Repeat the lines of the data exactly, from the first one through the one that contains "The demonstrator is".
..............................
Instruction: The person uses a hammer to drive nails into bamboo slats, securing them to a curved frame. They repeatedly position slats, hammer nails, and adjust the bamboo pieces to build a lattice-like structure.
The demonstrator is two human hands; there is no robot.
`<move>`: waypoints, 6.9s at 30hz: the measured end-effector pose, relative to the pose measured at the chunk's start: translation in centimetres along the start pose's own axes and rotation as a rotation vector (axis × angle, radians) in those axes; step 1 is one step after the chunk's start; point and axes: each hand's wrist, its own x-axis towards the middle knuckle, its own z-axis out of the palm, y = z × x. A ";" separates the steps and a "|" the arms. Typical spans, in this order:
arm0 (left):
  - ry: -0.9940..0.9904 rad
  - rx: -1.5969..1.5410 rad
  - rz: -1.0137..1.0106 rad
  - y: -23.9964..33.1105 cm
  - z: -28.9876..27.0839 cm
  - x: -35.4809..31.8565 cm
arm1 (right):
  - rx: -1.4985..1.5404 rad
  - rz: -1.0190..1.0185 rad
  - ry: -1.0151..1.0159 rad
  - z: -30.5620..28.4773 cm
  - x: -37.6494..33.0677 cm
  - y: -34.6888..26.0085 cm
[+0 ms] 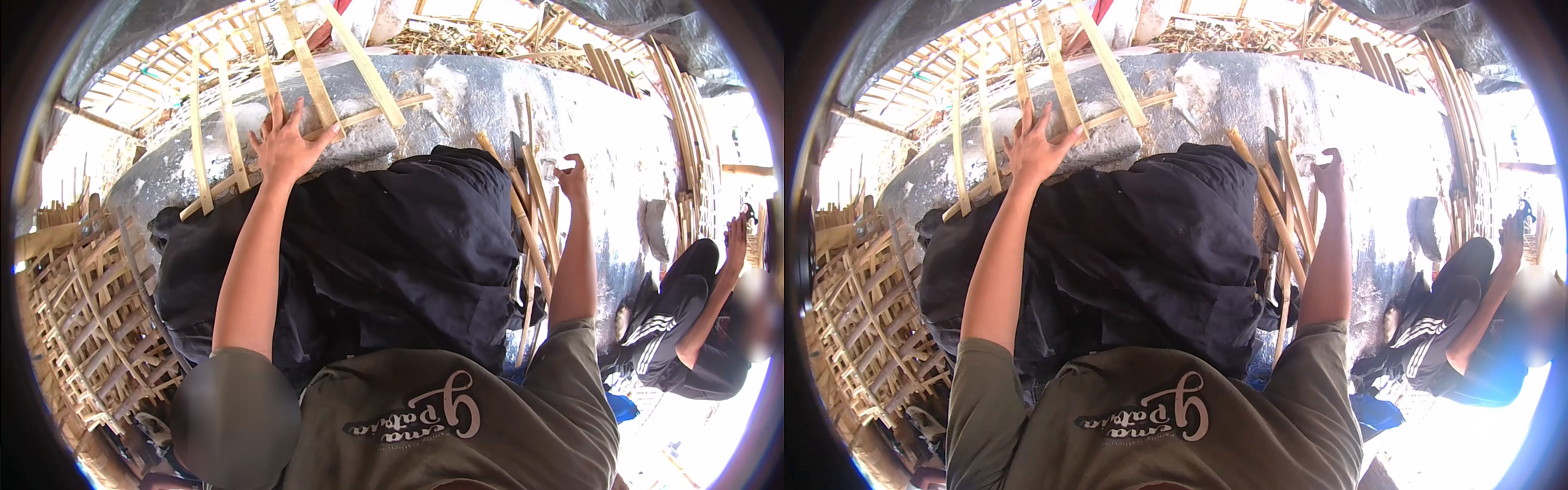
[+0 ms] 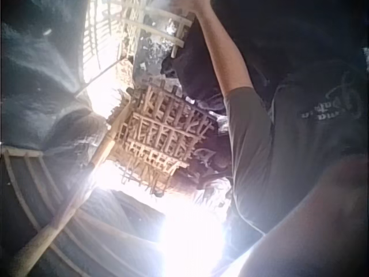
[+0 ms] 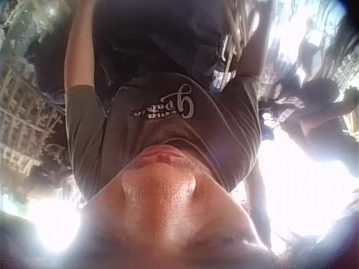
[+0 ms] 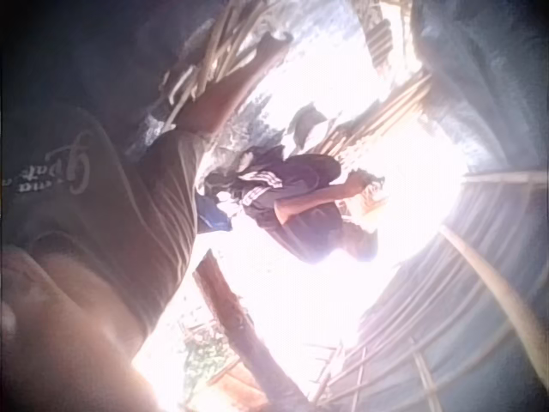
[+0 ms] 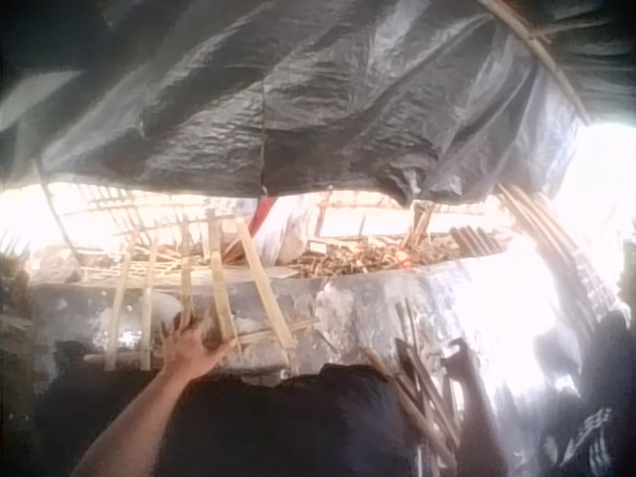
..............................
→ WRITTEN RESPONSE:
Instruction: The person uses a hammer to drive nails into bamboo slats, securing them to a curved frame. They repeatedly position slats, hammer nails, and adjust the bamboo pieces to build a lattice-like structure.
The demonstrator is two human hands; there is no robot.

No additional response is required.